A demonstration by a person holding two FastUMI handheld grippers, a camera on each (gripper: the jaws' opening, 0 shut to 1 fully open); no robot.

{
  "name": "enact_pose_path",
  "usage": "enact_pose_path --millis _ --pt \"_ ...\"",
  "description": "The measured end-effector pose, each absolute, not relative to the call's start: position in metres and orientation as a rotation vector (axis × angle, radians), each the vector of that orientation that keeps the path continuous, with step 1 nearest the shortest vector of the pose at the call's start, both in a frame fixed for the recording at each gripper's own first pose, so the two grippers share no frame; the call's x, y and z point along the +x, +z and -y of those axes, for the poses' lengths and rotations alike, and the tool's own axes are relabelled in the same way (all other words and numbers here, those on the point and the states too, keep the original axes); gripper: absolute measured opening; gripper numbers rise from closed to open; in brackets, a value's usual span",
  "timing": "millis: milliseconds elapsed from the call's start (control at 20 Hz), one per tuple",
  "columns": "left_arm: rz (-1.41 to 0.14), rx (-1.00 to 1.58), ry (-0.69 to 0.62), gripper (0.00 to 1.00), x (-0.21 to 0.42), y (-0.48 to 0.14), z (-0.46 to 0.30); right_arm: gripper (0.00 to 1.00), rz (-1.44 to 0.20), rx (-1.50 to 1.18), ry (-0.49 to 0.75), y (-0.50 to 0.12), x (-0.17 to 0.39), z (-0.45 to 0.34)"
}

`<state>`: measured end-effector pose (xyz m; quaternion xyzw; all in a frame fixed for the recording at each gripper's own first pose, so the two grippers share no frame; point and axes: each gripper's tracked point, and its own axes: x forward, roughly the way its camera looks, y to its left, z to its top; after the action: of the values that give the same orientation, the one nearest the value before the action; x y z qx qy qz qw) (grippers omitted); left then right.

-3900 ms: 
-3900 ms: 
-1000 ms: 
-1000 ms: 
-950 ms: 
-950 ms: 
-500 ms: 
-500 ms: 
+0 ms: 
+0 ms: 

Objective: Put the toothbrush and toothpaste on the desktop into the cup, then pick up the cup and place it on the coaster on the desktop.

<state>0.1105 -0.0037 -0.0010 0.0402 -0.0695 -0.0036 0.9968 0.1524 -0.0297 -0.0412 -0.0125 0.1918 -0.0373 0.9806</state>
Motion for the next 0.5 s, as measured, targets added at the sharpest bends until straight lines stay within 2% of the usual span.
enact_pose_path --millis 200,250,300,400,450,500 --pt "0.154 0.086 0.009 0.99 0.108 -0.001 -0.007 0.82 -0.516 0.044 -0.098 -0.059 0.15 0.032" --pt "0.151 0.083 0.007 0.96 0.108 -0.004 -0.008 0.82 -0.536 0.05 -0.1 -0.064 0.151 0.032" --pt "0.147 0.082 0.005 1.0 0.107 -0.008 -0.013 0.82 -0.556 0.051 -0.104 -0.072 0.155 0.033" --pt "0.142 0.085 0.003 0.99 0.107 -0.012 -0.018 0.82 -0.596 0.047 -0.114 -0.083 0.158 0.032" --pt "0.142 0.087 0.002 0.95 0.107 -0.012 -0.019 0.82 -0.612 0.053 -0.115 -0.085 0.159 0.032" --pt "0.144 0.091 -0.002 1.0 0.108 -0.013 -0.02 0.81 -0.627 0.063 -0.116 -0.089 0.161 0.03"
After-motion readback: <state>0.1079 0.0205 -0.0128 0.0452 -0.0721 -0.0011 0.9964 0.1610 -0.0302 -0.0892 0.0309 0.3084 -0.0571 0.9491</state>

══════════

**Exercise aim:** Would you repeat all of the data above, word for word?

**Response box:**
A demonstration by a person holding two FastUMI handheld grippers, a camera on each (gripper: the jaws' opening, 0 shut to 1 fully open); no robot.

{
  "name": "enact_pose_path",
  "usage": "enact_pose_path --millis _ --pt \"_ ...\"",
  "description": "The measured end-effector pose, each absolute, not relative to the call's start: position in metres and orientation as a rotation vector (axis × angle, radians), each the vector of that orientation that keeps the path continuous, with step 1 nearest the shortest vector of the pose at the call's start, both in a frame fixed for the recording at each gripper's own first pose, so the two grippers share no frame; the call's x, y and z point along the +x, +z and -y of those axes, for the poses' lengths and rotations alike, and the tool's own axes are relabelled in the same way (all other words and numbers here, those on the point and the states too, keep the original axes); gripper: absolute measured opening; gripper numbers rise from closed to open; in brackets, a value's usual span",
  "timing": "millis: milliseconds elapsed from the call's start (control at 20 Hz), one per tuple",
  "columns": "left_arm: rz (-1.41 to 0.14), rx (-1.00 to 1.58), ry (-0.69 to 0.62), gripper (0.00 to 1.00), x (-0.21 to 0.42), y (-0.48 to 0.14), z (-0.46 to 0.30); right_arm: gripper (0.00 to 1.00), rz (-1.44 to 0.20), rx (-1.50 to 1.18), ry (-0.49 to 0.75), y (-0.50 to 0.12), x (-0.17 to 0.39), z (-0.45 to 0.34)"
}

`<state>`: measured end-effector pose (xyz m; quaternion xyzw; all in a frame fixed for the recording at each gripper's own first pose, so the two grippers share no frame; point and axes: each gripper's tracked point, and its own axes: x forward, roughly the way its camera looks, y to its left, z to its top; after the action: of the values that give the same orientation, the one nearest the value before the action; x y z qx qy qz qw) (grippers omitted); left then right.

-3900 ms: 
-3900 ms: 
-1000 ms: 
-1000 ms: 
-950 ms: 
-950 ms: 
-500 ms: 
-500 ms: 
+0 ms: 
+0 ms: 

Objective: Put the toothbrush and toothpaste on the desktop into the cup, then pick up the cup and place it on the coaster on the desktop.

<state>0.1105 -0.0037 -0.0010 0.0402 -0.0695 -0.0036 0.9968 0.1524 -0.0297 -0.0412 -0.0125 0.1918 -0.0373 0.9806</state>
Motion for the next 0.5 s, as measured, targets added at the sharpest bends until straight lines stay within 2% of the usual span.
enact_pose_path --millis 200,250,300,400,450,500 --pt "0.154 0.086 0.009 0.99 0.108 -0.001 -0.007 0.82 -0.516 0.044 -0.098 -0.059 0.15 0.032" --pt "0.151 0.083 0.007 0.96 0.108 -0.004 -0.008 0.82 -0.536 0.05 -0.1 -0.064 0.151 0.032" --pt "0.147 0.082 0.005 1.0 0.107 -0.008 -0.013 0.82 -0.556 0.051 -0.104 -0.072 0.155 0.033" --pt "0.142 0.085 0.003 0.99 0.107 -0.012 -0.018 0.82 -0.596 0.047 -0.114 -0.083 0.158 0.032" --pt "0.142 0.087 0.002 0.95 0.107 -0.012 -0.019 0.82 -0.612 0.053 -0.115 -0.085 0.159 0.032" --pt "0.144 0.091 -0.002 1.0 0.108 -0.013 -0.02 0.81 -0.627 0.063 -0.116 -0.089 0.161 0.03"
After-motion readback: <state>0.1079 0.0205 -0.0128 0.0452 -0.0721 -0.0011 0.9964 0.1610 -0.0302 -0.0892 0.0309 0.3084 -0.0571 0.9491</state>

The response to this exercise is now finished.